Team member Joyce Kim, a political science major from Allen, Texas, who now heads the Undergraduate Assembly at Penn, helped shape the approach to gauge student interest and rally student support.

“The political debate about whether it was better to have a spontaneous student-driven approach or an institutionalized program taught the group a lot about political strategy and how to make institutional change,” says Summers.

“The course created a community that continues,” says Kauer.  “Another outgrowth of the project is the opportunity to showcase leadership on issues related to food waste at the first national conference on the subject, to be held at Penn in December.”

From the start, the group was committed to the idea of community engagement as part of their involvement in the ABCS course and as a guiding factor in their proposal.

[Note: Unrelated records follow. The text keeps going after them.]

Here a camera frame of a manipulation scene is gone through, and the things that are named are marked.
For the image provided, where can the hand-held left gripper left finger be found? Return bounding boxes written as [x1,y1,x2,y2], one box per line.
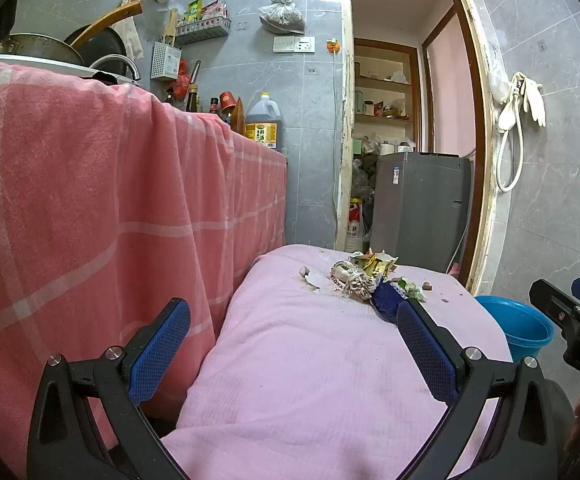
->
[26,297,193,480]

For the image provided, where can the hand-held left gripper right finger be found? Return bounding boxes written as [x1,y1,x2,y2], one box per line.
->
[396,297,558,480]

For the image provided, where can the blue plastic bucket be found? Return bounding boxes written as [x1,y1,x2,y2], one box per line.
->
[474,295,555,363]

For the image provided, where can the dark blue wrapper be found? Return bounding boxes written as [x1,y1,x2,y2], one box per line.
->
[372,282,411,325]

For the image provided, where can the green white scraps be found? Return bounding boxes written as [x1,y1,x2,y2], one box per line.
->
[392,276,427,303]

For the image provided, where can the white patterned wrapper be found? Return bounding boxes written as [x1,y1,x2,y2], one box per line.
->
[327,261,375,302]

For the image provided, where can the pale shell pieces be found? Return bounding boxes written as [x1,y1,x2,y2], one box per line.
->
[297,266,323,292]

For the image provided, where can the light pink towel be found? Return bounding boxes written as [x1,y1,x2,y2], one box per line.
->
[161,244,515,480]

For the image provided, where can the grey washing machine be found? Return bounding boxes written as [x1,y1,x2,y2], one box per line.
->
[370,151,473,275]

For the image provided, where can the red white bottle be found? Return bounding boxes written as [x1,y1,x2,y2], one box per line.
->
[346,197,371,253]

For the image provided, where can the pink plaid cloth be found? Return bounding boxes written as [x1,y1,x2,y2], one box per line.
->
[0,57,289,478]

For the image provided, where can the white plastic bag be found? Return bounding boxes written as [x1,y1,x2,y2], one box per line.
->
[487,45,510,106]

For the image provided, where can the pink door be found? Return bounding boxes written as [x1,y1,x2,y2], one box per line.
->
[422,7,478,158]

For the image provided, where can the cooking oil jug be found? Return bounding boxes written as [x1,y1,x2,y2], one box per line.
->
[245,92,285,152]

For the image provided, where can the red plastic bag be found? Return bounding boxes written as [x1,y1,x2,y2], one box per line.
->
[172,59,193,103]

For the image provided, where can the wooden shelf unit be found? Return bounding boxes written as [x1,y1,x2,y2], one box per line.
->
[354,39,421,161]

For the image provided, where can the white utensil holder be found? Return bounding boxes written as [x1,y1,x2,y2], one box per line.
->
[150,41,181,81]

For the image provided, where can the metal faucet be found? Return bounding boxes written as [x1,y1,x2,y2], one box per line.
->
[90,54,142,83]

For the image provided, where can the white hanging rag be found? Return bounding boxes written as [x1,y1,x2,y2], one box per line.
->
[117,15,145,61]

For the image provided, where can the wooden spatula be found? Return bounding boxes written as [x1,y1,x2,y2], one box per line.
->
[162,8,179,46]

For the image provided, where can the metal pot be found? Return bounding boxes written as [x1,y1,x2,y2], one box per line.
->
[0,0,88,68]

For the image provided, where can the red snack packets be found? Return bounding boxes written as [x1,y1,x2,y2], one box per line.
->
[202,1,229,22]

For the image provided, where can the clear bag of dried goods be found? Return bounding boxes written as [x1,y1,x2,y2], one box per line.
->
[258,0,307,36]

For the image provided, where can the white hose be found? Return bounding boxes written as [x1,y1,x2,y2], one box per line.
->
[494,80,525,193]

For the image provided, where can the wooden door frame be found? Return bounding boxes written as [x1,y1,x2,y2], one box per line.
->
[337,0,508,296]

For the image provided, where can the wok with wooden handle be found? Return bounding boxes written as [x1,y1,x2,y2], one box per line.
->
[64,0,143,68]

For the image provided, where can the white wall shelf basket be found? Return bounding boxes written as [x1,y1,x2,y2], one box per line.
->
[175,17,232,46]

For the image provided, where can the white wall socket plate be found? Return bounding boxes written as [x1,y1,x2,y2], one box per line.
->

In the executive summary for their plan, they write that “introducing a food recovery program “will enable Penn to engage further with local communities, reduce environmental impact, and minimize waste, all of which are encompassed within the Penn Compact and the Climate Action Plan.”

Senior Alyssa Dickinson from Swarthmore, Pa., says the course was one of the highlights of her Penn experience.

“This is a good example of where a project that was done over a couple of months can have a lasting impact. I think that is what made this project unique,” she says. “Working with so many students, faculty and staff on this project was an enriching experience and one I’ll remember as I graduate from Penn.”

In the fall, juniors Kim and Plotch, an economics major from Fair Lawn, N.J., who this year spent the spring semester studying abroad in Argentina, will be on campus, able to watch first-hand as their efforts at implementing an institutionalized food recovery program at Penn start to impact hunger in Philadelphia.